Albertine, even in the discussion of the most trivial matters, expressed herself very differently from the little girl that she had been only a few years earlier at Balbec. She went so far as to declare, with regard to a political incident of which she disapproved:
“I consider that ominous.” And I am not sure that it was not about this time that she learned to say, when she meant that she felt a book to be written in a bad style: “It is interesting, but really, it might have been written by a pig.”

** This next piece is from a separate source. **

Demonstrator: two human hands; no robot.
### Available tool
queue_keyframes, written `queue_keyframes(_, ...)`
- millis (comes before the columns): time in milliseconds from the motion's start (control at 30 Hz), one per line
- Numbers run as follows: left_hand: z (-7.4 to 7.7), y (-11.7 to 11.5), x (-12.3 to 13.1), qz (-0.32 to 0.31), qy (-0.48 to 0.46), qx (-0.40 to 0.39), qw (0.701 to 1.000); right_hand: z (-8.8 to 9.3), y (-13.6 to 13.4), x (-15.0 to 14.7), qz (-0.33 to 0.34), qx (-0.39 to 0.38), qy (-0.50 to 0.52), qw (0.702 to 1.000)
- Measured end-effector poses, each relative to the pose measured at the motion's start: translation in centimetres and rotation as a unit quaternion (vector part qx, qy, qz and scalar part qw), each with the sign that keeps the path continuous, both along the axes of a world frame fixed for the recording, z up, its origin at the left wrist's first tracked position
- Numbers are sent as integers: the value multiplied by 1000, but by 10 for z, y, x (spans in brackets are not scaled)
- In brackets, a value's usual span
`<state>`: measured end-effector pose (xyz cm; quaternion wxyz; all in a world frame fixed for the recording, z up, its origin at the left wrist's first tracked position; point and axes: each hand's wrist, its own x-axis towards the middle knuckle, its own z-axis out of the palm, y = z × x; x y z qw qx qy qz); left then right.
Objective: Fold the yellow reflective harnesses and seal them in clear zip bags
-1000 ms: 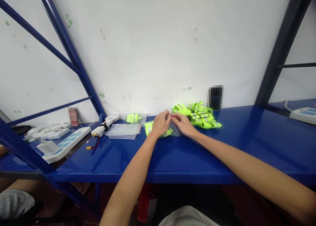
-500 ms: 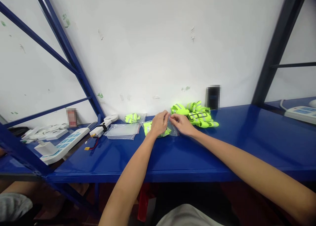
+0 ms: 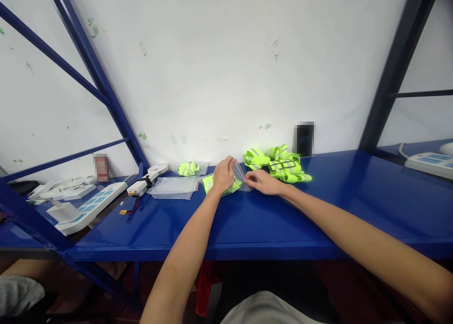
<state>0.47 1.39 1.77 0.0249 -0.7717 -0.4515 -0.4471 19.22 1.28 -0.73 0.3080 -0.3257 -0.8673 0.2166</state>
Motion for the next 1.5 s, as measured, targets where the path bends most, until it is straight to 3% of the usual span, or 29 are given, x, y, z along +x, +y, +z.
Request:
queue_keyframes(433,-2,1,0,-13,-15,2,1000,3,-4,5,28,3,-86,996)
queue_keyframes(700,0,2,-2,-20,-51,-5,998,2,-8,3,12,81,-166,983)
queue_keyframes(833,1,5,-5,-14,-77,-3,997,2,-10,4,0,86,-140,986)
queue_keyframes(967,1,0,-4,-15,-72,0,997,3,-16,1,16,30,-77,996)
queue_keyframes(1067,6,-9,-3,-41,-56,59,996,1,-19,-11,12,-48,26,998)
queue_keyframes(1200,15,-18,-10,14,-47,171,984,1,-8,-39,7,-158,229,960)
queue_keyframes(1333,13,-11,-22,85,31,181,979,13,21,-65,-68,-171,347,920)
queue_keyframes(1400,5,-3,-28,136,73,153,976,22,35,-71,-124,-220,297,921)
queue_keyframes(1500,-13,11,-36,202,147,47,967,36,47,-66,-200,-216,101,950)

The rule that she must not enter my room until I had rung amused her greatly. As she had adopted our family habit of quotation, and in following it drew upon the plays in which she had acted at her convent and for which I had expressed admiration, she always compared me to Assuérus:
And death is the reward of whoso dares
To venture in his presence unawares….
None is exempt; nor is there any whom
Or rank or sex can save from such a doom;
Even I myself…
Like all the rest, I by this law am bound;
And, to address him, I must first be found
By him, or he must call me to his side.
Physically, too, she had altered. Her blue, almond-shaped eyes, grown longer, had not kept their form; they were indeed of the same colour, but seemed to have passed into a liquid state. So much so that, when she shut them it was as though a pair of curtains had been drawn to shut out a view of the sea. It was no doubt this one of her features that I remembered most vividly each night after we had parted. For, on the contrary, every morning the ripple of her hair continued to give me the same surprise, as though it were some novelty that I had never seen before. And yet, above the smiling eyes of a girl, what could be more beautiful than that clustering coronet of black violets? The smile offers greater friendship; but the little gleaming tips of blossoming hair, more akin to the flesh, of which they seem to be a transposition into tiny waves, are more provocative of desire.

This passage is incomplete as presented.